▸ What is required
Look in the material below for the line holding "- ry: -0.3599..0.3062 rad". Set it down exactly, with each later line up to and including the line holding "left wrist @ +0".

=== Section Start ===

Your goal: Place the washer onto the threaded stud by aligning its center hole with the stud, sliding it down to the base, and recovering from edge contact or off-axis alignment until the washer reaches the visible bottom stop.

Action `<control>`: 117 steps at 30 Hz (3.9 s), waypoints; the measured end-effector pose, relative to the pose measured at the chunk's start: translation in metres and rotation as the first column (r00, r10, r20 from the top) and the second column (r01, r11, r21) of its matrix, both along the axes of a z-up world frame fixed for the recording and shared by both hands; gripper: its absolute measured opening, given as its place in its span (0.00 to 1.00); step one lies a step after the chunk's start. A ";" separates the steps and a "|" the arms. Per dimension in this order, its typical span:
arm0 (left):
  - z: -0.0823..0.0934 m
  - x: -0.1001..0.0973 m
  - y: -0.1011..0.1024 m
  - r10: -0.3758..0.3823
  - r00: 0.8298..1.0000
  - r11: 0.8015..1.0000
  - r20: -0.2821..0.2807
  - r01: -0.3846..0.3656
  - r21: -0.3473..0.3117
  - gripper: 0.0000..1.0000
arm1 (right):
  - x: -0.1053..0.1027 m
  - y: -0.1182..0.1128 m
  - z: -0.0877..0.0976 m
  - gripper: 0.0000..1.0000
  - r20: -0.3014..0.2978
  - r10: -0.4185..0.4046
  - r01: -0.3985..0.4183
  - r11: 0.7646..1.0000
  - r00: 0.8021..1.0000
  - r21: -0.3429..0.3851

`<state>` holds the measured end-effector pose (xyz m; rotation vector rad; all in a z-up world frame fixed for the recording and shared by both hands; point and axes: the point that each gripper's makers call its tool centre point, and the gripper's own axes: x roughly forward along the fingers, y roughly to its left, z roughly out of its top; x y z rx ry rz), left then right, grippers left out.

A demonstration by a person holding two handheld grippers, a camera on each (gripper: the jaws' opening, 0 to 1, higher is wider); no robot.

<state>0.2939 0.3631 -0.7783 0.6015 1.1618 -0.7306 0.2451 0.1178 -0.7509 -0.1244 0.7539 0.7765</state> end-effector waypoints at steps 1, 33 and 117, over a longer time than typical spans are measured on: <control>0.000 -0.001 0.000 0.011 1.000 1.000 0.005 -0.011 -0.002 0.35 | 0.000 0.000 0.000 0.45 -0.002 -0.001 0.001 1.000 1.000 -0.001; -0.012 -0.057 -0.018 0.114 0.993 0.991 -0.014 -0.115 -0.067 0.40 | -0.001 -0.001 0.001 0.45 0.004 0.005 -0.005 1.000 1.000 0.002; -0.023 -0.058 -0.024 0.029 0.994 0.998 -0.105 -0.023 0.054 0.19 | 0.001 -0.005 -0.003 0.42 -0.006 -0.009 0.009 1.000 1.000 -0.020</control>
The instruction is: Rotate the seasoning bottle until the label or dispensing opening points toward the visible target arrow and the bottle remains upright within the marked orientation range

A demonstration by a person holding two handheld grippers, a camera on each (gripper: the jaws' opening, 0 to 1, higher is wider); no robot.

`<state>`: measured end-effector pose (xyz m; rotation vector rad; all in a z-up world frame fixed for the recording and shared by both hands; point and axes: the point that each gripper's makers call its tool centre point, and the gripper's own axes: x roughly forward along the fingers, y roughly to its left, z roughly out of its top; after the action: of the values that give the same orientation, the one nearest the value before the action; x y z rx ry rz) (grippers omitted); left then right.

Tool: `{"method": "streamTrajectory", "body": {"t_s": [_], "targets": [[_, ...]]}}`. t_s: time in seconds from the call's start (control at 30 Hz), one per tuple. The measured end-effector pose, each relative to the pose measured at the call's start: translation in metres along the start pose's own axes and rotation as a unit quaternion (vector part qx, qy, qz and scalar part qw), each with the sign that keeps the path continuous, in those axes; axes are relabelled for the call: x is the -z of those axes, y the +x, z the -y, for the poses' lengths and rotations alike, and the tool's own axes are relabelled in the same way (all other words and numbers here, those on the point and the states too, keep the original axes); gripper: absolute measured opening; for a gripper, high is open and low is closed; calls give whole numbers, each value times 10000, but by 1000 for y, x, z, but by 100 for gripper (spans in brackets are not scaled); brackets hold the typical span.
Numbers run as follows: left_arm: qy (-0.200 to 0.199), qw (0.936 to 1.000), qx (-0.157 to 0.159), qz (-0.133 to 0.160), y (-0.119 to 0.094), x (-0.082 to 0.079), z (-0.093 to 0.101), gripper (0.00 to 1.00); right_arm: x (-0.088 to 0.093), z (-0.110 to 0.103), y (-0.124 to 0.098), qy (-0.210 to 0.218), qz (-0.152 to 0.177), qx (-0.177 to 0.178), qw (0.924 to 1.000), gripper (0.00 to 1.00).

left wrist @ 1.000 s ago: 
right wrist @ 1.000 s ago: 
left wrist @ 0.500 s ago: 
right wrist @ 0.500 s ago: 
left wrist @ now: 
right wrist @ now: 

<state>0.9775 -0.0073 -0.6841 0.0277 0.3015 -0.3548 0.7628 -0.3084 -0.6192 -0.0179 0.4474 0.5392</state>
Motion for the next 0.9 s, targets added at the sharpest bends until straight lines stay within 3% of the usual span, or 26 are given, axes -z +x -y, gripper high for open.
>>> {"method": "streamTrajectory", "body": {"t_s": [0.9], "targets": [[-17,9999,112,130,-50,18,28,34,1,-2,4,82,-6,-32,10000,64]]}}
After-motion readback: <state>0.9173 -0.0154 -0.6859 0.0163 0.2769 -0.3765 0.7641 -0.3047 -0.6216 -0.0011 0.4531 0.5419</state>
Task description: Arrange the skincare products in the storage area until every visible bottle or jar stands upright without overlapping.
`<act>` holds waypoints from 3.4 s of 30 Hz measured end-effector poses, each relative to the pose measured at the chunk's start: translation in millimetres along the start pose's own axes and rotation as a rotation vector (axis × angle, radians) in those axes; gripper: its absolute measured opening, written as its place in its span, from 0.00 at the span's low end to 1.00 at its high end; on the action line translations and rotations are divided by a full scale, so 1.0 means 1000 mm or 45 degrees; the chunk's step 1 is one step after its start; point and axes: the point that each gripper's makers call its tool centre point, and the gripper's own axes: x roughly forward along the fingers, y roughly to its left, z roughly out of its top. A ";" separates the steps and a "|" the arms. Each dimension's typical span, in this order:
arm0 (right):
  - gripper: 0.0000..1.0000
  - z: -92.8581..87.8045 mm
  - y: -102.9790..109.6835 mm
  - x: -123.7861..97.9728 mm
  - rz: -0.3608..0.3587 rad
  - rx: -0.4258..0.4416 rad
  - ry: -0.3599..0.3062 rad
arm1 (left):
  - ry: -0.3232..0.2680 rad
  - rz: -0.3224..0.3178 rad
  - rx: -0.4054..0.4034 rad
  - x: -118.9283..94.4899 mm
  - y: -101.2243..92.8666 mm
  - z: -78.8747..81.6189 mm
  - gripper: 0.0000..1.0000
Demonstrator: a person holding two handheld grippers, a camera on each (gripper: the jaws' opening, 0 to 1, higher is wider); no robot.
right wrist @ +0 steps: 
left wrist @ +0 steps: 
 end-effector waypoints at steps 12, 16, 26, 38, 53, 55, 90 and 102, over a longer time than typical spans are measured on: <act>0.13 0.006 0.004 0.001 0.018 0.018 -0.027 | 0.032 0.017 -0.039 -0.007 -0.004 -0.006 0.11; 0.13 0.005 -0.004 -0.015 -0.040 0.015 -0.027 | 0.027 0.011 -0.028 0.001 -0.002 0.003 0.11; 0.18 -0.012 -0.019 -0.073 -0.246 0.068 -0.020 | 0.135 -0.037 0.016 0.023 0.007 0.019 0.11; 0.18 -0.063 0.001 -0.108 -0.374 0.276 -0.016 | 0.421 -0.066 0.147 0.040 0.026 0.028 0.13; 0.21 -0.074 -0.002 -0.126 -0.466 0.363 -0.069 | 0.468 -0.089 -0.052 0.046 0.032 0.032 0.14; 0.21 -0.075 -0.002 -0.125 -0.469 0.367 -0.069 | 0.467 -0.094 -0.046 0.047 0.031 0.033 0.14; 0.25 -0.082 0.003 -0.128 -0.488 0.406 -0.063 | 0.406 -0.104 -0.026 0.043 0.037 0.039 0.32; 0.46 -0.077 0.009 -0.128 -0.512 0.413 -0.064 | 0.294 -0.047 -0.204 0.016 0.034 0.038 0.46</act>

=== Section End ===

▸ Exercise answer
  - ry: -0.3599..0.3062 rad
arm1 (left):
  - ry: -0.3232..0.2680 rad
  - rz: -0.3224..0.3178 rad
  - rx: -0.4054..0.4034 rad
  - x: -118.9283..94.4899 mm
  - y: -101.2243..92.8666 mm
  - z: -78.8747..81.6189 mm
  - gripper: 0.0000..1.0000
Demonstrator: a person holding two handheld grippers, a camera on each (gripper: the jaws' opening, 0 to 1, higher is wider); no robot.
right wrist @ +0 steps: 
left wrist @ +0 steps: 

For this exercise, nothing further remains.